# Computer Vision Project - Classification of Flowers


In this project your objective is to create a model in order to classify flowers. Thiszip file contains all relevant data. 

1. The data contains two folders: *train* and *test*. The *train* folder consists of 5486-images to use for training while the *test* folder contains 1351-images you can use to test your model in a **train-test-split** validation style. We have omitted another set of 1352 validation images which we will use to benchmark your final models in the last lecture. 


2. We have provided you with two label files: *train_labels.csv* and *test_labels.csv*. Each file contains the filename of the corresponding image and the class label. In total we have **102 different classes** of flowers.  You can import the label files using the `import_labels()` function provided to you in this notebook.


3. Due to the large number of images, there is a good chance that you can not easily fit the entire training and testing data into RAM. We therefore give you an implementation of a `DataGenerator` class that can be used with keras. This class will read in the images from your hard-drive for each batch during during or testing. The class comes with some nice features that could improve your training significantly such as **image resizing**, **data augmentation** and **preprocessing**. Have a look at the code to find out how.

    Initialize data generators using labels and image source directory.

    `
    datagen_train = DataGenerator('train', y_train, batch_size, input_shape, ...)
    datagen_test = DataGenerator('test', y_test, batch_size, input_shape, ...)`

    Train your model using data generators.

    `model.fit(datagen_train, validation_data=datagen_test, ...)`
    
    
4. Select a suitable model for classification. It is up to you to decide all model parameters, such as **number of layers**, **number and size of filter** in each layer, using **pooling** or, **image-size**, **data-augmentation**, **learning rate**, ... 


5. **Document** your progress and your intermediate results (your failures and improvements). Describe why you selected certain model and training parameters, what worked, what did not work. Store the training history (loss and accuracy) and create corresponding plots. This documentation will be part of your final presentation and will be **graded**.

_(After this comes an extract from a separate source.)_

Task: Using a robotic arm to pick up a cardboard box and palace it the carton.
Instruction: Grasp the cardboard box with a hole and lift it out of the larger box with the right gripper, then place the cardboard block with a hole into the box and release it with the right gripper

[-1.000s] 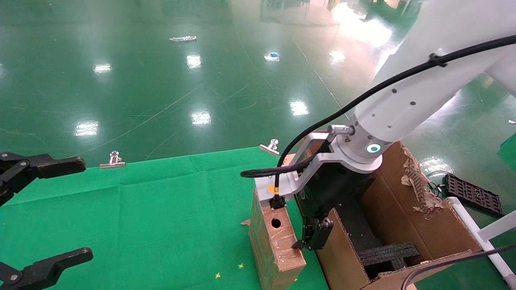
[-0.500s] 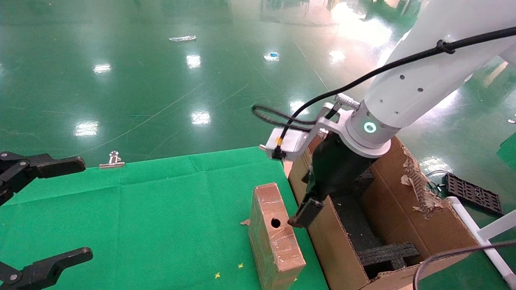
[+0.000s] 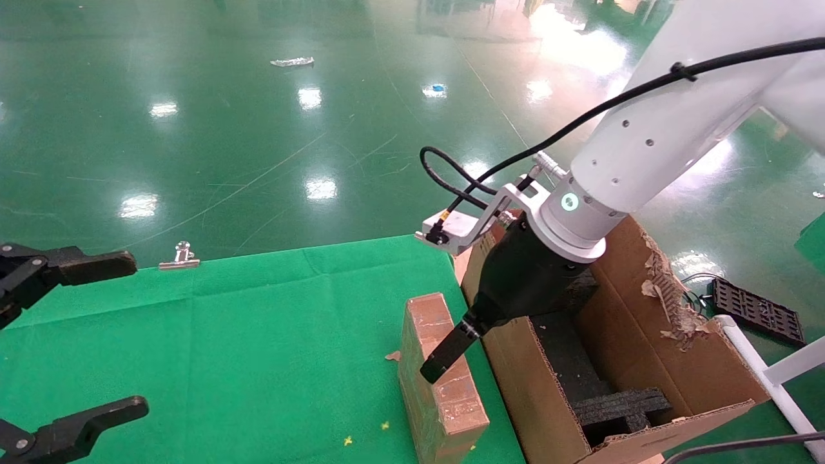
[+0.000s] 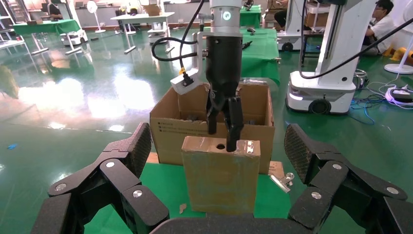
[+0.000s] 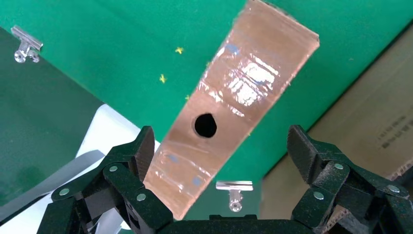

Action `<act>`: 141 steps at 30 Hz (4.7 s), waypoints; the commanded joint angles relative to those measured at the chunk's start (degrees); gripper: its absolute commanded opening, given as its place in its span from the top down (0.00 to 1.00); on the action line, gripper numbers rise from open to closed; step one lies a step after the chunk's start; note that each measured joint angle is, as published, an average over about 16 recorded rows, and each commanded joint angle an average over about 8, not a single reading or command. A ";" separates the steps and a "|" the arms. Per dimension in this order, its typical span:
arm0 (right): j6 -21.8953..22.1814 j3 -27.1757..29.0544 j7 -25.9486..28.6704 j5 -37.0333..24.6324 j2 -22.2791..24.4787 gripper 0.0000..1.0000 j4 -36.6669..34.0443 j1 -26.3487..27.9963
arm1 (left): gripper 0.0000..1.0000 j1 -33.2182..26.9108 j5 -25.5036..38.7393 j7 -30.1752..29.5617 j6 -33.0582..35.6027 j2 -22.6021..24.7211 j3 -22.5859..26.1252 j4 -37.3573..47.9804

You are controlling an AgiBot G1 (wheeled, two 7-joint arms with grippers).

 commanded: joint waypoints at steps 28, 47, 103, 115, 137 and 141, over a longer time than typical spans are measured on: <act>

6. Feel free to explore the internet for suitable CNN models and re-use these ideas. If you use certain features we have not touched during the lecture such as Dropout, Residual Learning or Batch Normalization. Prepare a slide in your final presentation to explain in your own (basic) terms what these things to so we can all learn from your experience. **Notice:** Very large models might perform better but will be harder and slower to train. **Do not use a pre-trained model you find online!**


7. Prepare a notebook with your model such that we can use it in the final competition. This means, store your trained model using `model.save(...)`. Your saved models can be loaded via `tf.keras.models.load_model(...)`. We will then provide you with a new folder containing images (*validation*) and a file containing labels (*validation_labels.csv*) which have the same structure. Prepare a data generator for this validation data (test it using the test data) and supply it to the 
 `evaluate_model(model, datagen)` function provided to you.
 
 Your prepared notebook could look like this:
 
    `... import stuff 
    ... code to load the stored model ...
    y_validation = import_labels('validation_labels.csv')
    datagen_validation = DataGenerator('validation', y_validation, batch_size, input_shape)
    evaluate_model(model, datagen_validation)`


8. Prepare a 15-Minute presentation of your findings and final model presentation. A rough guideline what could be interesting to your audience:
    * Explain your models architecture (number of layers, number of total parameters, how long took it to train, ...)
    * Compare the training history of your experimentats visually
    * Explain your best model (why is it better)
    * Why did you take certain decision (parameters, image size, batch size, ...)
    * What worked, what did not work (any ideas why?)
    * **What did you learn?**
    



In [None]:
import tensorflow as tf
import tensorflow.keras as keras
from tensorflow.keras.preprocessing import image
import tensorflow.keras as keras
from tensorflow.keras.models import Sequential
from tensorflow.keras.layers import Dense, Conv2D, MaxPool2D, Input, BatchNormalization, GlobalAveragePooling2D, SeparableConv2D, Conv2DTranspose
from tensorflow.keras.utils import to_categorical
from tensorflow.keras.optimizers import Adam
from tensorflow.keras.applications import MobileNetV2
import os
import numpy as np

class DataGenerator(keras.utils.Sequence):

    def __init__(self, img_root_dir, labels_dict, batch_size, target_dim, preprocess_func=None, use_augmentation=False):
        self._labels_dict = labels_dict
        self._img_root_dir = img_root_dir
        self._batch_size = batch_size
        self._target_dim = target_dim
        self._preprocess_func = preprocess_func
        self._n_classes = len(set(self._labels_dict.values()))
        self._fnames_all = list(self._labels_dict.keys())
        self._use_augmentation = use_augmentation

        if self._use_augmentation:
            self._augmentor = tf.keras.preprocessing.image.ImageDataGenerator(
                rotation_range=40,
                width_shift_range=0.2,
                height_shift_range=0.2,
                shear_range=0.2,
                zoom_range=0.2,
                horizontal_flip=True,
                fill_mode='nearest'
            )
        self.on_epoch_end()

    def __len__(self):
        return int(np.floor(len(self._fnames_all)) / self._batch_size)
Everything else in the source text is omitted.